White spot disease (Ichthyopthirius multifiliis) is caused by a protozoan with a life cycle that includes a free-living stage. Ich grows on a fish --> it falls off and attaches to gravel or tank glass --> it reproduces to MANY parasites --> these swarmers then attach to other fish. If the swarmers do not find a fish host, they die in about 3 days (depending on the water temperature).
 
Therefore, to treat it, medicine must be added to the display tank to kill free-living parasites. If fish are removed to quarantine, parasites living in the tank will escape the treatment -- unless ALL fish are removed for about a week in freshwater or three weeks in saltwater systems. In a reef tank, where invertebrates are sensitive to ich medications, removing the fish is the only option. Some people think that ich is probably dormant in most tanks. It is most often triggered by temperature fluctuations.
 
Remedy: For most fish, use a medication with formalin and malachite green. These are the active ingredients in many ich medications at fish shops. Some products are Kordon's Rid Ich and Aquarium Products' Quick Cure. Just read the label and you may find others. Check for temperature fluctuations in the tank and fix them to avoid recurrences. Note that tetras can be a little sensitive to malachite green, so use it at half the dose.
 
Use these products as directed (usually a daily dose) until all of the fish are spot-free. Then dose every three days for a total of four more doses. This will kill any free-swimming parasites as they hatch out of cysts.
 
Another remedy is to raise the tank temperature to about 90 deg F and add 1 tsp/gallon salt to the water. Not all fish tolerate this.
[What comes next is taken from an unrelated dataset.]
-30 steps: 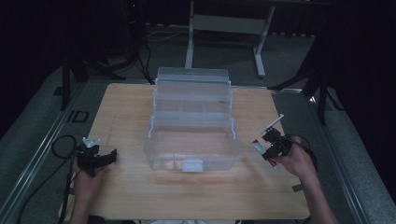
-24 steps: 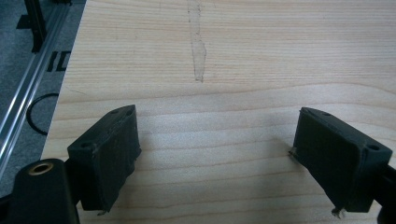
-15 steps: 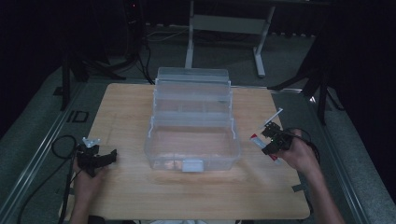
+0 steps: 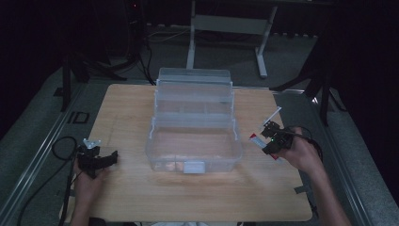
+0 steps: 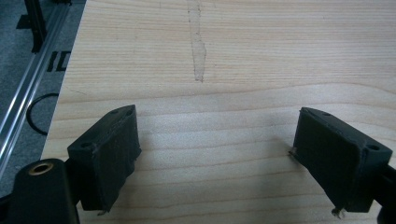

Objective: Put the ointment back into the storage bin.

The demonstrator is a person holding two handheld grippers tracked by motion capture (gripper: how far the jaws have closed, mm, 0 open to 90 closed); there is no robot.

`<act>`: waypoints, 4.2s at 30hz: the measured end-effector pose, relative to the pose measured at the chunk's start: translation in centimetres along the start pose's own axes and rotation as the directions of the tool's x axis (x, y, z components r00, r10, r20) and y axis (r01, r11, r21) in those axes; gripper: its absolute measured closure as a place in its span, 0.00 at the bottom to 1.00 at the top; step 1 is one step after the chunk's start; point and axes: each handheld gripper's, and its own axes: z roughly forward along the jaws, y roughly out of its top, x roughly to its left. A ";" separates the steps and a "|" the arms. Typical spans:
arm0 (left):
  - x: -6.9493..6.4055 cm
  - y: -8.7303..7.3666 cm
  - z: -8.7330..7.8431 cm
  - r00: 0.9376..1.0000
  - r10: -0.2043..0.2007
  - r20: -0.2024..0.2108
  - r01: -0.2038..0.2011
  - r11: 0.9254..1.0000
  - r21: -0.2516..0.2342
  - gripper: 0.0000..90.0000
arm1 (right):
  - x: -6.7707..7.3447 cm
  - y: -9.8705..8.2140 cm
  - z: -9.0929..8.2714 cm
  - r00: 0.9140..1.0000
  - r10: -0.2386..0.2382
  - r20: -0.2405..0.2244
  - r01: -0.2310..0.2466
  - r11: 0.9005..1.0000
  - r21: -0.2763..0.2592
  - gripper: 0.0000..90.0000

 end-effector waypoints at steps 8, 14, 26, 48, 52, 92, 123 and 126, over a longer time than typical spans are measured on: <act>0.0 0.0 0.0 1.000 0.000 0.000 0.000 1.000 0.000 0.17 | 0.5 0.6 -0.9 0.999 -0.041 0.009 0.041 0.999 -0.002 0.78; 0.0 0.0 0.0 1.000 0.000 0.000 0.000 1.000 0.000 0.17 | 1.4 1.2 -1.7 0.996 -0.087 0.011 0.087 0.996 -0.014 0.78; 0.0 0.0 0.0 1.000 0.000 0.000 0.000 1.000 0.001 0.17 | 2.4 2.5 -1.9 0.989 -0.148 -0.003 0.148 0.989 -0.019 0.78; 0.0 0.0 0.0 1.000 0.000 0.000 0.000 1.000 0.001 0.17 | 4.9 5.4 -2.3 0.962 -0.272 -0.007 0.272 0.962 -0.032 0.78; 0.0 0.0 0.0 1.000 0.000 0.000 0.000 1.000 0.001 0.17 | 5.2 5.8 -2.3 0.958 -0.287 -0.008 0.287 0.958 -0.030 0.78; 0.0 0.0 0.0 1.000 0.000 0.000 0.000 1.000 0.002 0.17 | 7.4 8.1 -1.9 0.901 -0.432 -0.022 0.430 0.900 -0.069 0.78; 0.0 0.0 0.0 1.000 0.000 0.001 0.000 1.000 0.002 0.17 | 9.2 8.9 -1.1 0.829 -0.557 -0.040 0.553 0.829 -0.088 0.78; 0.0 0.0 0.0 1.000 0.000 0.001 0.000 1.000 0.002 0.17 | 9.3 8.9 -1.0 0.821 -0.570 -0.040 0.566 0.820 -0.088 0.78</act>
Finally, one can treat ich with a ``transfer method.'' Fish are moved daily into a different tank with clean, conditioned, warmed water. Parasites that came off of the fish are left behind in the tank. After moving the fish daily for a week, the fish (presumably cured) can be put back into the main tank. The disadvantage of this method is that it stresses both fish and fishkeeper."
 
From http://fins.actwin.com/aquariafaq.html
 
Thanks for the input guys, it's much appreciated! I haven't seen any symptoms since Saturday which is 4 or so days ago so over the next couple of days I won't be dosing the meds and will begin to lower the temperature and get the tank back to it's usual conditions. I must have managed to catch it early enough because (touch wood) I haven't lost any fish and it cleared up the day after I first noticed it. Only problem I have as I mentioned before is the internal growth inside one of the Tetras but I'll reevaluate that after a water change in the next few days.
 
Wills said:
I also had to dose the tank with Myxazin to combat a disease that was causing all kinds of problems in my tank and it fully cured and stopped very aggressive disease  in my tank.
Nice to know you've had a good experience with this! I've used it once before to treat a Banjo Catfish after it had half it's tail missing, didn't work in this case but the amount of loss of the tail day by day suggested it was probably too far gone to treat successfully. But the other fish had no problems while I was dosing.